Some time ago we took a closer look at the stack guard page and how a rogue stack access from another thread into the guard page could result in the guard page being lost. (And we used this information to investigate a stack overflow failure.)
You might have noticed that the “one guard page at a time” policy assumes that the stack grows one page at a time. But what if a function has a lot of local variables (or just one large local variable) such that the size of the local frame is greater than a page, and the first variable that the function uses is the one at the lowest address? That would result in a memory access in the reserved region (red in the diagram on the linked page), rather than in the guard page (yellow in the diagram), and since it’s not in a guard page, that is simply an invalid memory access, and the process would crash.
Yet processes don’t crash when this happens. How does that work?
The answer is that when the stack pointer needs to move by more than the size of a page (typically 4KB), the compiler generates a call to a helper function called something like _chkstk. The job of this function is to touch all of the pages spanned by the desired stack allocation, in order, so that guard pages can be converted to committed memory. The system maintains only one guard page, namely the page that is just below the allocated portion of the stack. Once you touch that guard page, the system converts it to a committed page, updates the stack limit, and creates a new guard page one page further down. That’s why the access has to be sequential: You have to make sure that the first access outside the stack limit is to wherever the guard page is.
The form of this stack-checking function has changed over the years, and we’ll be spending a few days doing a historical survey of how they worked.
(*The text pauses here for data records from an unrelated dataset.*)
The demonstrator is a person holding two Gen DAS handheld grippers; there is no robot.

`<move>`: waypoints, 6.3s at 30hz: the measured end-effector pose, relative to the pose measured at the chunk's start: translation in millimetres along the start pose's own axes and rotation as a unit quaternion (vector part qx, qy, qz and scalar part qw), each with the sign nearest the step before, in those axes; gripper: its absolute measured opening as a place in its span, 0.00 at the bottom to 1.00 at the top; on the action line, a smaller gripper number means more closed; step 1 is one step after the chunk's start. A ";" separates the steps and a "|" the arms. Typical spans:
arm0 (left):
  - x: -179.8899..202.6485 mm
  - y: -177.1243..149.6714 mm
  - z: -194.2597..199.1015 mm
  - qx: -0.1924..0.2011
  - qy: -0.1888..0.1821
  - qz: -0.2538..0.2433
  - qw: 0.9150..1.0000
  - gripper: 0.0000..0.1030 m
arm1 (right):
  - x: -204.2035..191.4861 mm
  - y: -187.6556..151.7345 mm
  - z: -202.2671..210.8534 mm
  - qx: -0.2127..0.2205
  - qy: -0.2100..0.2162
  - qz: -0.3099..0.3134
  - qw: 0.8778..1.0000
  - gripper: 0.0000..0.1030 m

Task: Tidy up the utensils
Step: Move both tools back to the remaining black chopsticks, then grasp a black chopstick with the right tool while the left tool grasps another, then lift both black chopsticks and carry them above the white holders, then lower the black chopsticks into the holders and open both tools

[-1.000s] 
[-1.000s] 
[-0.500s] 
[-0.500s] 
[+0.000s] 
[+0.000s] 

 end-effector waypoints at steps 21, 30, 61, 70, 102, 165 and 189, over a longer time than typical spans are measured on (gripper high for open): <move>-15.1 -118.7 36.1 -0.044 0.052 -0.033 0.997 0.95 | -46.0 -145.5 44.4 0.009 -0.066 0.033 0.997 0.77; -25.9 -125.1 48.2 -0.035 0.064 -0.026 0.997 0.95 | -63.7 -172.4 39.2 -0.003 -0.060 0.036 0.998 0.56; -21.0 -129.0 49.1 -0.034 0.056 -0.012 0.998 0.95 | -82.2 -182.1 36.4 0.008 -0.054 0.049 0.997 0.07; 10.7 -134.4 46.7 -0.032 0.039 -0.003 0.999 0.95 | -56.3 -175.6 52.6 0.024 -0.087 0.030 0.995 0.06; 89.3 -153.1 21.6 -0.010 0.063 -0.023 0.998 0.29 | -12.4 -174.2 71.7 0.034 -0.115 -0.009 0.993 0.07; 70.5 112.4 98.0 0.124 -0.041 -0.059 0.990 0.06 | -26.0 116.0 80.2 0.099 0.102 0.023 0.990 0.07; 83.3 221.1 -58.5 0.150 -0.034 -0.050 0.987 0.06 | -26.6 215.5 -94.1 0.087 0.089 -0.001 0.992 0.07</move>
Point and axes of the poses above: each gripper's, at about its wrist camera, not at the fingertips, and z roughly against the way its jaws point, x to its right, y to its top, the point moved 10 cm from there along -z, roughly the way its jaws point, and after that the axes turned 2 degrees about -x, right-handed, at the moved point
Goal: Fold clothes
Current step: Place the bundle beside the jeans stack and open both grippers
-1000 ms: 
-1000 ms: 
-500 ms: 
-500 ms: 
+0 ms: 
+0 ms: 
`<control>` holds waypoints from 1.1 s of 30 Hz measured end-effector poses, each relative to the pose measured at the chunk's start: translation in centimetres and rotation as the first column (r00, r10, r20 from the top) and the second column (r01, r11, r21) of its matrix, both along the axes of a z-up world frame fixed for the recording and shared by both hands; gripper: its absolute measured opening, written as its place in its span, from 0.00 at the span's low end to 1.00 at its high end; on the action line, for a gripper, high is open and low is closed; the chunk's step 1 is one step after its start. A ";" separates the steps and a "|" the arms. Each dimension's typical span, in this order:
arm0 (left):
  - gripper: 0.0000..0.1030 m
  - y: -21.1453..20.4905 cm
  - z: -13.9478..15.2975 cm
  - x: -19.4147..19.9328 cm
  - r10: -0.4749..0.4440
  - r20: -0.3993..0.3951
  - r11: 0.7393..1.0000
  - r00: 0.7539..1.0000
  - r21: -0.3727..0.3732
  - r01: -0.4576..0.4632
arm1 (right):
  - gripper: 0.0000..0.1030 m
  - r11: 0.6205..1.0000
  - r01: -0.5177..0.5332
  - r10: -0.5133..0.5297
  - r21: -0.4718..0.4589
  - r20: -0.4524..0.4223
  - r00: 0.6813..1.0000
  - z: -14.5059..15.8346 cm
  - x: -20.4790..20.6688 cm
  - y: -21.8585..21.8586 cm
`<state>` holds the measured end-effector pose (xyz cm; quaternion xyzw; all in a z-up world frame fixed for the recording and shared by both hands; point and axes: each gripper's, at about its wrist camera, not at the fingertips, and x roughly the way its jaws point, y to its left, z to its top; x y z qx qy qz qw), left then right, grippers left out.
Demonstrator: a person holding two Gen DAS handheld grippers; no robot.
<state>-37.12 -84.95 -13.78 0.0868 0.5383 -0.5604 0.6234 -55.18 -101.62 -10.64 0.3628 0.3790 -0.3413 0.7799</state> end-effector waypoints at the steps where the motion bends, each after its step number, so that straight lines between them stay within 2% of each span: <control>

We’ll start next time with the 80386 family of processors, also known as x86-32 and i386.
Fun fact: the initially released version of MS Flight Sim 2000 included a huge performance bug any time shorelines were in the rendered view (i.e. flying around bodies of water). Some quick and dirty profiling revealed the _chkstk function to be the cause. Turned out, some huge temporary data structure was being allocated on the stack for the purpose of the shoreline rendering, and so every frame this very costly paging in of dozens of pages (or was it hundreds? I don't even remember at this point) was killing the frame rate.
Switching to a globally allocated buffer that could be...